Ein Transparenzgesetz für Berlin: Volksbegehren startet im Juli
Milliardenschwere Bauvorhaben, Geheimverträge mit der Wirtschaft und Einflussnahme von Lobbyist*innen: Ein Bündnis zivilgesellschaftlicher Organisationen will jetzt Licht ins Dunkel der Berliner Verwaltung bringen. Dafür hat es ein eigenes Transparenzgesetz auf den Weg gebracht, das das Recht auf Informationen des Staates in Zukunft weitreichend stärken soll.
Das Bündnis Volksentscheid Transparenz, zu dem unter anderem die Open Knowledge Foundation Deutschland, Mehr Demokratie, der Chaos Computer Club und die Digitale Gesellschaft zählen, hat dem Senat im April einen Gesetzentwurf vorgelegt, nach dem Berliner Landes- und Bezirksbehörden proaktiv Informationen in einem zentralen Transparenzportal offenlegen müssen. Dazu zählen zum Beispiel Senatsbeschlüsse, Gutachten, Planungsunterlagen, Sponsoring-, Bau- und Umweltdaten sowie der Quelltext von Computerprogrammen der Verwaltung. Verträge über 100.000 Euro, die das Land Berlin oder die Bezirke schließen, müssten einen Monat vor Inkrafttreten veröffentlicht werden.
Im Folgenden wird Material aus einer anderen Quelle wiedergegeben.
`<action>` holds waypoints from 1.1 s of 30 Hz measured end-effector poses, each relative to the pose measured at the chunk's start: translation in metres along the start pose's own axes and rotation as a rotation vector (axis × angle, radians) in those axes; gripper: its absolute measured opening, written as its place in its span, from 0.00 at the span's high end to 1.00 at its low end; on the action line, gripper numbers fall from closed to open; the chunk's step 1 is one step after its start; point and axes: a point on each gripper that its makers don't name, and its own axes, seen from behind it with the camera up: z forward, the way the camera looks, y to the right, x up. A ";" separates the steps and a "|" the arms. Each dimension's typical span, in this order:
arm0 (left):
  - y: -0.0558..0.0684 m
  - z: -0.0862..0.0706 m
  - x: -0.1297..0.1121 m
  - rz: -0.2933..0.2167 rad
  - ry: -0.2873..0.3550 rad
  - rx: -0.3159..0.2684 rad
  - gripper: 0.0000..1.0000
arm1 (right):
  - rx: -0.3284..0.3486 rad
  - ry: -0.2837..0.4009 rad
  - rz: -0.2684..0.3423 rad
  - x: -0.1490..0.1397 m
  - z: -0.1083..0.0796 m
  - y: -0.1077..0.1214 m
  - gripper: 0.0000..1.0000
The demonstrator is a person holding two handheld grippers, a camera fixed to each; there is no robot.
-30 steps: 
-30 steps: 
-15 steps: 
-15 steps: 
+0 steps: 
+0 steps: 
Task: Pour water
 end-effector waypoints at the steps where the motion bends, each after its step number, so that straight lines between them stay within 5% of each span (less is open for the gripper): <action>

Außerdem sollen Angaben zu Treffen von Regierungsmitgliedern mit Lobbyistinnen im Transparenzregister zu finden sein.
Auskunft für 200 Unternehmen des Landes Berlin
Ist das Bündnis mit seinem Ansinnen erfolgreich, müssten nicht nur mehr Informationen der Verwaltung ins Internet gestellt werden. Auch der Anwendungsbereich des Gesetzentwurfs ist deutlich größer als bisher: So müssten nicht nur klassische Behörden, sondern auch die rund 200 privatrechtlich organisierten Unternehmen des Landes Berlin, darunter Wohnungsunternehmen, Investmentfirmen, die Flughäfen sowie Krankenhäuser, Informationen bereitstellen und Auskünfte erteilen. Bisher sind sie vom Informationsfreiheitsgesetz des Landes ausgenommen. Das sorgt gerade im Zusammenhang mit kontroversen politischen Debatten wie dem teil-privatisierten Schulneubau und der Wohnungsnot in der Hauptstadt immer wieder für Kritik.
Der Gesetzentwurf des Bündnisses basiert auf Erfahrungen mit dem Hamburger Transparenzgesetz. Schon 2012 führte Hamburg als erstes Bundesland ein solches Gesetz ein, das ebenfalls auf eine Volksinitiative zurückging. Zwar vereinbarte die in Berlin regierende rot-rot-grüne Koalition im Jahr 2016, das Berliner Informationsfreiheitsgesetz „in Richtung eines Transparenzgesetzes“ weiterzuentwickeln. Zweieinhalb Jahre später erweckt die Koalition allerdings immer noch nicht den Eindruck, dass sie das Vorhaben gemeinsam umsetzen will.
SPD blockiert
Im Februar hatte die FDP-Fraktion im Abgeordnetenhaus einen Entwurf für ein Berliner Transparenzgesetz eingebracht, der in weiten Teilen den Text des Volksentscheids übernahm. Die Reaktionen der Regierungsfraktionen zeigten, dass vor allem die SPD das Vorhaben blockiert. Die Landesverbände sowohl der Linken als auch der Grünen verabschiedeten auf ihren Parteitagen Anträge für ein Berliner Transparenzgesetz.Mit der Einreichung des Gesetzentwurfs beim Senat muss dieser nun eine amtliche Kostenschätzung über den finanziellen Aufwand erstellen. Diese bildet dann die Grundlage für eine erste Sammlung von 20.000 Unterschriften. Übernimmt das Abgeordnetenhaus anschließend den Gesetzesentwurf nicht, muss das Bündnis Ende 2020 in einer zweiten Sammlung 175.000 Unterschriften innerhalb von vier Monaten sammeln. Im Herbst 2021 käme es dann zum Volksentscheid über den Entwurf fürs Transparenzgesetz, parallel zur kommenden Bundestagswahl.